**About this task:** Every line from the one containing "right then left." through the last line below should be reproduced exactly; please include nothing else.

**Given material:**

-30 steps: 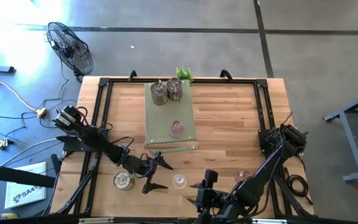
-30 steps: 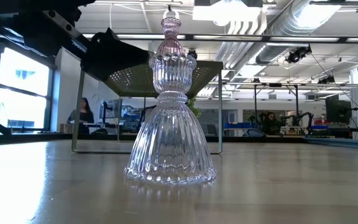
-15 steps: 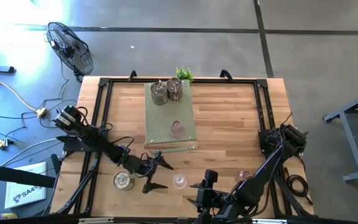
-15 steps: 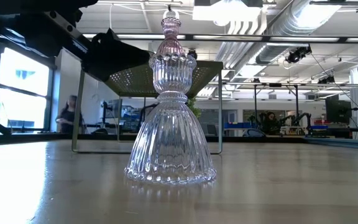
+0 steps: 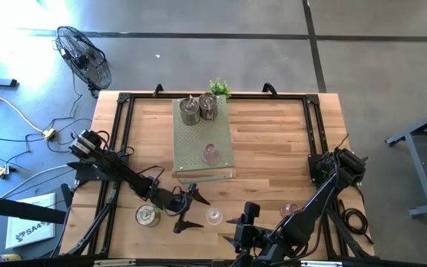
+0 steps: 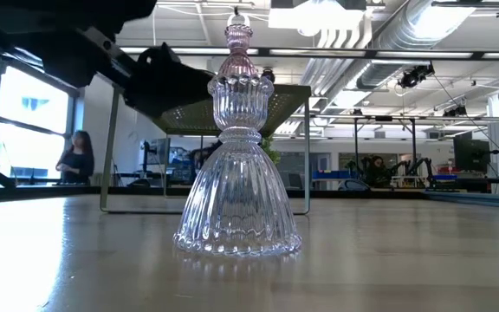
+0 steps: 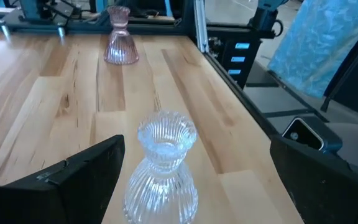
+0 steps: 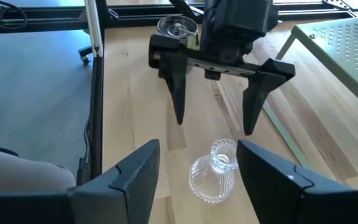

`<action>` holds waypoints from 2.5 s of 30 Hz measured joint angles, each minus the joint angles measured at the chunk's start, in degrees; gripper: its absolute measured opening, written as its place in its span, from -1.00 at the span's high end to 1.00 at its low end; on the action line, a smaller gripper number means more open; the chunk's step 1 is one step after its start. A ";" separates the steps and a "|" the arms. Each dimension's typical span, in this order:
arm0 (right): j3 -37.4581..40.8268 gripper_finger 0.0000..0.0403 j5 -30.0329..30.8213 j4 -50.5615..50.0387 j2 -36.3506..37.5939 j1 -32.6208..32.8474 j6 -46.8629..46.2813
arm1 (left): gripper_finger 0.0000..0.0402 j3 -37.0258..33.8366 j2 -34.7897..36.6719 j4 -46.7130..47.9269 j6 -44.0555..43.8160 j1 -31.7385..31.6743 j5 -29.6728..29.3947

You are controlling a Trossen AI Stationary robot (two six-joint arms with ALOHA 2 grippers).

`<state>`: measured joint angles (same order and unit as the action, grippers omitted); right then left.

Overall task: Pick & Place candle stick holders
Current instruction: Put the transparent candle holder on the shelf

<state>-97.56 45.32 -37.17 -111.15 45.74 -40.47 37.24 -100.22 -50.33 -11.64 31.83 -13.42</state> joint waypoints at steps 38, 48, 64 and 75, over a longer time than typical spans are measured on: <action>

**Task solution:**
`<state>`: measured joint angles (same order and unit as the action, grippers omitted); right then left.

Overall task: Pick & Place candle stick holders
Current instruction: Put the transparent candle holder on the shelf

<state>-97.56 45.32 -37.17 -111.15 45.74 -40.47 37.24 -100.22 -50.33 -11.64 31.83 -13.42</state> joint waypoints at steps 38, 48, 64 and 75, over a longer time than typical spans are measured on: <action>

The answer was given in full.